Council employee shortlisted as social worker of the year
A Croydon Council mental health social worker who helped prevent a woman being wrongly sectioned has been named a finalist in a national awards ceremony.
Andrew Thomas has made it to the finals of Social Worker of the Year, which will be held in London in November, where his entry will be pitted against the other mental health social workers nominated as the best in England.
Andrew is Croydon Council’s lead Approved Mental Health Professional (AMHP), who are specially-trained social workers that make assessments under mental health legislation. When NHS and social services professionals assess someone’s mental health needs, the AMHP contributes what they know of their social circumstances instead of the case being just based on their medical history.
The Social Worker of the Year awards, which will be held at the Lancaster Hotel in central London on 24 November, recognise the achievements and successes of the profession’s most innovative and dedicated social workers. If Andrew is named mental health worker of the year, he will also be in the running against 15 other category winners to become overall Social Worker of the Year 2017.
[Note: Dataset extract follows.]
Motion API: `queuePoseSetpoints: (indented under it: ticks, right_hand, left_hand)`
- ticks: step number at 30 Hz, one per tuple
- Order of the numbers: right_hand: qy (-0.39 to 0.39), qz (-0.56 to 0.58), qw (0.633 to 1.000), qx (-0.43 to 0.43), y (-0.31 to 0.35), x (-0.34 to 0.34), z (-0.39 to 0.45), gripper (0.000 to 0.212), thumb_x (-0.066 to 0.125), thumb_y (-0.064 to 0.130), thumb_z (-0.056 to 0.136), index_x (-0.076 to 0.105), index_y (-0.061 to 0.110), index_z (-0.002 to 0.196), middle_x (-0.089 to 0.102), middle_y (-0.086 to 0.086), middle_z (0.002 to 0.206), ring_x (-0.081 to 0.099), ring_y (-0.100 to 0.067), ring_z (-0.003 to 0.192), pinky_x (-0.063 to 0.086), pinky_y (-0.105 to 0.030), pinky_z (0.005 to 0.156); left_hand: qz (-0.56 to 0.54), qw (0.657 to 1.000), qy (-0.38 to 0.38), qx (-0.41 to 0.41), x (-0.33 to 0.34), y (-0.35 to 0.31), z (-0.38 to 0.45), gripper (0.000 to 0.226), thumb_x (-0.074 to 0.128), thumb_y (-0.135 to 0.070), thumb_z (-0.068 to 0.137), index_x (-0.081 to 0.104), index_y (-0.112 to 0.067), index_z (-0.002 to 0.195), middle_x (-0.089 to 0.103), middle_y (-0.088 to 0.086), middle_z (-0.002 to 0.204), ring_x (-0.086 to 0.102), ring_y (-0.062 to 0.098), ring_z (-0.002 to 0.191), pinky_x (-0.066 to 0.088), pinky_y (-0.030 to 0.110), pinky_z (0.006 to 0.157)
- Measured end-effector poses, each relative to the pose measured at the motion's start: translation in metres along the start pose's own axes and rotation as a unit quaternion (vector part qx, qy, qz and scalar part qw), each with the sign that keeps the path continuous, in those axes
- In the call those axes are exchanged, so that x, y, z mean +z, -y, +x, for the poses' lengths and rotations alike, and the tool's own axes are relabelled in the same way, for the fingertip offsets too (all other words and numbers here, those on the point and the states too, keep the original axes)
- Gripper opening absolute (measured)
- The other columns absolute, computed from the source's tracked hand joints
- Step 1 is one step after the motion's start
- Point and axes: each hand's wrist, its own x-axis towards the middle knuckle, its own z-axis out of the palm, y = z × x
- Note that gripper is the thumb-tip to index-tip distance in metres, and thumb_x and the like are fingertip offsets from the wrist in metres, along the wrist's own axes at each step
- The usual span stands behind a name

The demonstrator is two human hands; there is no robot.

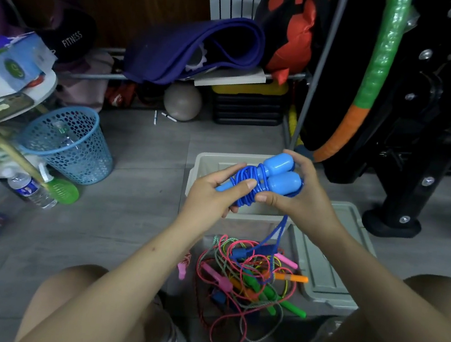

Andrew’s nomination centred on the case of a service user who had been accused of significantly harming and neglecting her young child. After her arrest by police she was initially thought to need long-term admission to a secure psychiatric unit because of symptoms including delusions, confused speech and hallucinations that unseen voices were ordering her to do things.
Based on the woman’s history, Andrew said she had not been fully assessed by medical staff so he got another doctor’s independent second opinion. After he did further detailed work with health service colleagues, it was agreed that the woman’s symptoms had been caused by drug use rather than her mental health. She was not detained in a secure unit, but discharged from psychiatric care after treatment to get the support she needed from substance misuse services. The child now lives with other family members.
Andrew, who is 49 and has worked for the council for three years, said: “It is really humbling to be recognised by my peers, and I was proud to share the news of my nomination with my family. I’m in this job because I love helping people, and these awards are good because they reflect the kind of situations that health and social care professionals deal with all the time.”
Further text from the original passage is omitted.